[Task details] Word-for-word reproduction, images excluded: copy every entry below.

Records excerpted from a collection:
□ □ □ □ □ □ □

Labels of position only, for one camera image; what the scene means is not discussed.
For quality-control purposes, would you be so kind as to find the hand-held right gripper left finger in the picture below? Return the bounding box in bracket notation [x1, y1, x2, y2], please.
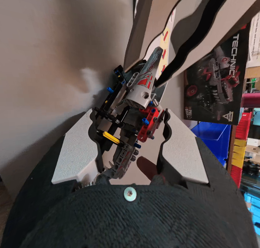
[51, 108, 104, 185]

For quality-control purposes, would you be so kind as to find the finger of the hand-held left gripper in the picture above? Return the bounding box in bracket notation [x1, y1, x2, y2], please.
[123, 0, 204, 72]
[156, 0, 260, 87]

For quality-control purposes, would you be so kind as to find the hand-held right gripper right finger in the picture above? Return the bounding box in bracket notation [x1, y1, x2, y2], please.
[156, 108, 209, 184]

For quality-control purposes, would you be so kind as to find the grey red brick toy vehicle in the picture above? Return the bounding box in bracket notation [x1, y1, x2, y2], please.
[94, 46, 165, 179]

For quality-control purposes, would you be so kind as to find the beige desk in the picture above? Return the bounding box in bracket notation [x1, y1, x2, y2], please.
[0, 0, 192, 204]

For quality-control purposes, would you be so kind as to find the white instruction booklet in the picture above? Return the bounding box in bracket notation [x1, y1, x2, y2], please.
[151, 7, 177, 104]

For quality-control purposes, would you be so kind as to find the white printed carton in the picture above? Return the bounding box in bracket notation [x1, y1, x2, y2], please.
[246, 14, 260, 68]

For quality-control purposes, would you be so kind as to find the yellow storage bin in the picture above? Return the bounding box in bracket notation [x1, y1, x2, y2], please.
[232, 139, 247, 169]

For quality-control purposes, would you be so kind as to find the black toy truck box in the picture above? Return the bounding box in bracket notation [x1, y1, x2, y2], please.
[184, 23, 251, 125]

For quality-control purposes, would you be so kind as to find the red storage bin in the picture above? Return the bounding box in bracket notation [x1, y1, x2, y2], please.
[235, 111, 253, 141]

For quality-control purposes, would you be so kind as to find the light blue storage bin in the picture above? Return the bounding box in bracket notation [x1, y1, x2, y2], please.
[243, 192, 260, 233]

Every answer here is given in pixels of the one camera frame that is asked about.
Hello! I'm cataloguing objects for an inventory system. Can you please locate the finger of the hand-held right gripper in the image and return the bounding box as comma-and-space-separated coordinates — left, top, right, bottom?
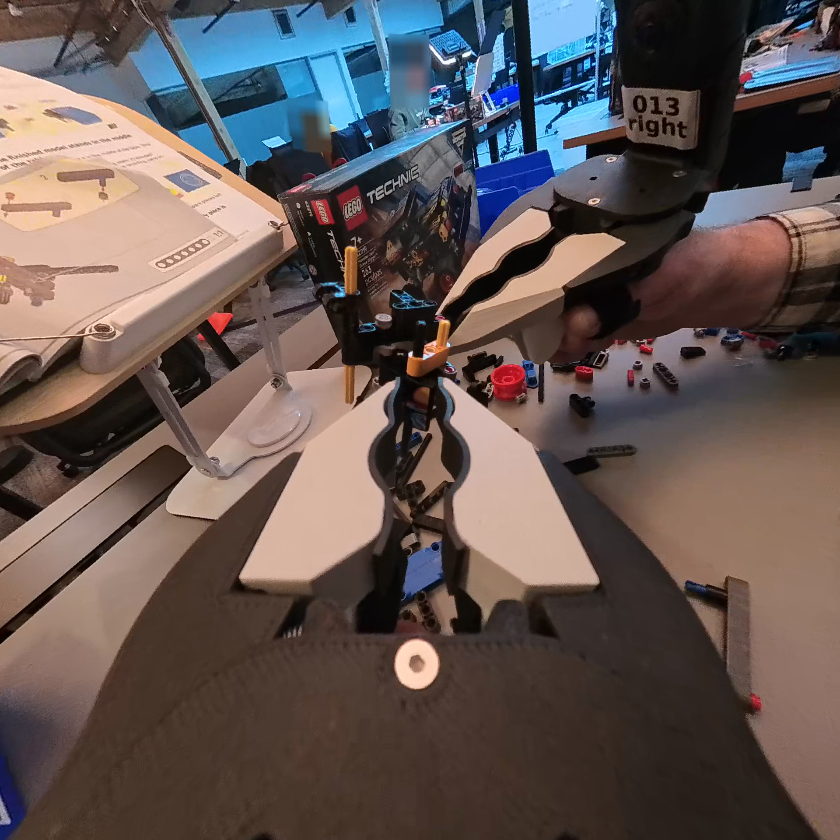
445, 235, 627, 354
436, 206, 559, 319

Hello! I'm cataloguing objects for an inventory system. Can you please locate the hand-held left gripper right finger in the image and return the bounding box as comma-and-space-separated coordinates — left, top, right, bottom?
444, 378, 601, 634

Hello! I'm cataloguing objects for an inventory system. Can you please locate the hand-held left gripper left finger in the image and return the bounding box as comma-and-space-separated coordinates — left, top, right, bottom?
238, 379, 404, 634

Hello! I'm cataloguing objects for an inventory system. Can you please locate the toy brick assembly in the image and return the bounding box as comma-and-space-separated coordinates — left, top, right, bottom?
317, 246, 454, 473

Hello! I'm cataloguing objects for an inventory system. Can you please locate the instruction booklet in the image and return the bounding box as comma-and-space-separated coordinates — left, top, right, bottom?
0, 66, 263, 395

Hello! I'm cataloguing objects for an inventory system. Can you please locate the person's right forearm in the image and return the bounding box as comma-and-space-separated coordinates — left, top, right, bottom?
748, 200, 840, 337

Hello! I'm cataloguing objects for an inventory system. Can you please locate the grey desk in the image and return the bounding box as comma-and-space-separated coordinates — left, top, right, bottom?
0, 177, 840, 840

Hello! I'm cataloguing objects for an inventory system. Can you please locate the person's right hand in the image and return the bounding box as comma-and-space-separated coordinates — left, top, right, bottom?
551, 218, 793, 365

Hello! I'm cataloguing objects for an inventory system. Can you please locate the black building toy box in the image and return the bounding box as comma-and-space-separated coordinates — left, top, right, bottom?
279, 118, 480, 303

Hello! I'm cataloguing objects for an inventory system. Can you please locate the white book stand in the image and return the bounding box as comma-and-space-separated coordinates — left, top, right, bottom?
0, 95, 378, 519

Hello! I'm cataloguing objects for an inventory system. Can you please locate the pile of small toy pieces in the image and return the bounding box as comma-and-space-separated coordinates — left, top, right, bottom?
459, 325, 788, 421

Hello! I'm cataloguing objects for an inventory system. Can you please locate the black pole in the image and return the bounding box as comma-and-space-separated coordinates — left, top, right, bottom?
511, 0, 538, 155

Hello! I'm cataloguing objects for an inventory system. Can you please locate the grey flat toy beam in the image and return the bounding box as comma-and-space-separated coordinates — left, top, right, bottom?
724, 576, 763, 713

□ □ □ □ □ □ □

[Answer box]
Labels of position only, for one camera image; what the scene means is not discussed.
For quality-control purposes, would you be so kind as to find the hand-held right gripper left finger in the picture below? Return the bounding box in bracket notation [x1, y1, x2, y2], please.
[51, 108, 104, 185]

For quality-control purposes, would you be so kind as to find the finger of the hand-held left gripper in the picture above? Return the bounding box in bracket notation [x1, y1, x2, y2], please.
[123, 0, 204, 72]
[156, 0, 260, 87]

For quality-control purposes, would you be so kind as to find the hand-held right gripper right finger in the picture above? Return the bounding box in bracket notation [x1, y1, x2, y2], please.
[156, 108, 209, 184]

For quality-control purposes, would you be so kind as to find the grey red brick toy vehicle in the picture above? Return the bounding box in bracket notation [x1, y1, x2, y2], please.
[94, 46, 165, 179]

For quality-control purposes, would you be so kind as to find the beige desk in the picture above? Return the bounding box in bracket notation [x1, y1, x2, y2], please.
[0, 0, 192, 204]

For quality-control purposes, would you be so kind as to find the white instruction booklet in the picture above? Return the bounding box in bracket notation [x1, y1, x2, y2], please.
[151, 7, 177, 104]

For quality-control purposes, would you be so kind as to find the white printed carton in the picture above? Return the bounding box in bracket notation [x1, y1, x2, y2], please.
[246, 14, 260, 68]

For quality-control purposes, would you be so kind as to find the yellow storage bin in the picture above? Return the bounding box in bracket notation [x1, y1, x2, y2], please.
[232, 139, 247, 169]

For quality-control purposes, would you be so kind as to find the black toy truck box in the picture above? Return the bounding box in bracket notation [x1, y1, x2, y2], please.
[184, 23, 251, 125]

For quality-control purposes, would you be so kind as to find the red storage bin in the picture above? Return the bounding box in bracket notation [x1, y1, x2, y2], please.
[235, 111, 253, 141]

For quality-control purposes, would you be so kind as to find the light blue storage bin in the picture above? Return the bounding box in bracket notation [x1, y1, x2, y2], please.
[243, 192, 260, 233]

Every answer here is given in pixels of the one camera frame that is asked about.
Hello! I'm cataloguing objects for an inventory system. Can you please locate the finger of the hand-held right gripper in the image and return the bounding box as comma-and-space-separated coordinates — left, top, right, bottom?
445, 235, 627, 354
436, 206, 559, 319

Hello! I'm cataloguing objects for an inventory system. Can you please locate the hand-held left gripper right finger in the image and return the bounding box as comma-and-space-separated coordinates — left, top, right, bottom?
444, 378, 601, 634

Hello! I'm cataloguing objects for an inventory system. Can you please locate the hand-held left gripper left finger in the image and return the bounding box as comma-and-space-separated coordinates — left, top, right, bottom?
238, 379, 404, 634

Hello! I'm cataloguing objects for an inventory system. Can you please locate the toy brick assembly in the image and return the bounding box as comma-and-space-separated coordinates — left, top, right, bottom?
317, 246, 454, 473

Hello! I'm cataloguing objects for an inventory system. Can you please locate the instruction booklet in the image and return the bounding box as comma-and-space-separated coordinates — left, top, right, bottom?
0, 66, 263, 395

Hello! I'm cataloguing objects for an inventory system. Can you please locate the person's right forearm in the image and return the bounding box as comma-and-space-separated coordinates — left, top, right, bottom?
748, 200, 840, 337

Hello! I'm cataloguing objects for an inventory system. Can you please locate the grey desk in the image and return the bounding box as comma-and-space-separated coordinates — left, top, right, bottom?
0, 177, 840, 840

Hello! I'm cataloguing objects for an inventory system. Can you please locate the person's right hand in the image and return the bounding box as comma-and-space-separated coordinates — left, top, right, bottom?
551, 218, 793, 365

Hello! I'm cataloguing objects for an inventory system. Can you please locate the black building toy box in the image and return the bounding box as comma-and-space-separated coordinates — left, top, right, bottom?
279, 118, 480, 303

Hello! I'm cataloguing objects for an inventory system. Can you please locate the white book stand in the image and return the bounding box as comma-and-space-separated coordinates — left, top, right, bottom?
0, 95, 378, 519

Hello! I'm cataloguing objects for an inventory system. Can you please locate the pile of small toy pieces in the image and return the bounding box as comma-and-space-separated coordinates — left, top, right, bottom?
459, 325, 788, 421

Hello! I'm cataloguing objects for an inventory system. Can you please locate the black pole in the image and return the bounding box as comma-and-space-separated coordinates — left, top, right, bottom?
511, 0, 538, 155

Hello! I'm cataloguing objects for an inventory system. Can you please locate the grey flat toy beam in the image and return the bounding box as comma-and-space-separated coordinates — left, top, right, bottom?
724, 576, 763, 713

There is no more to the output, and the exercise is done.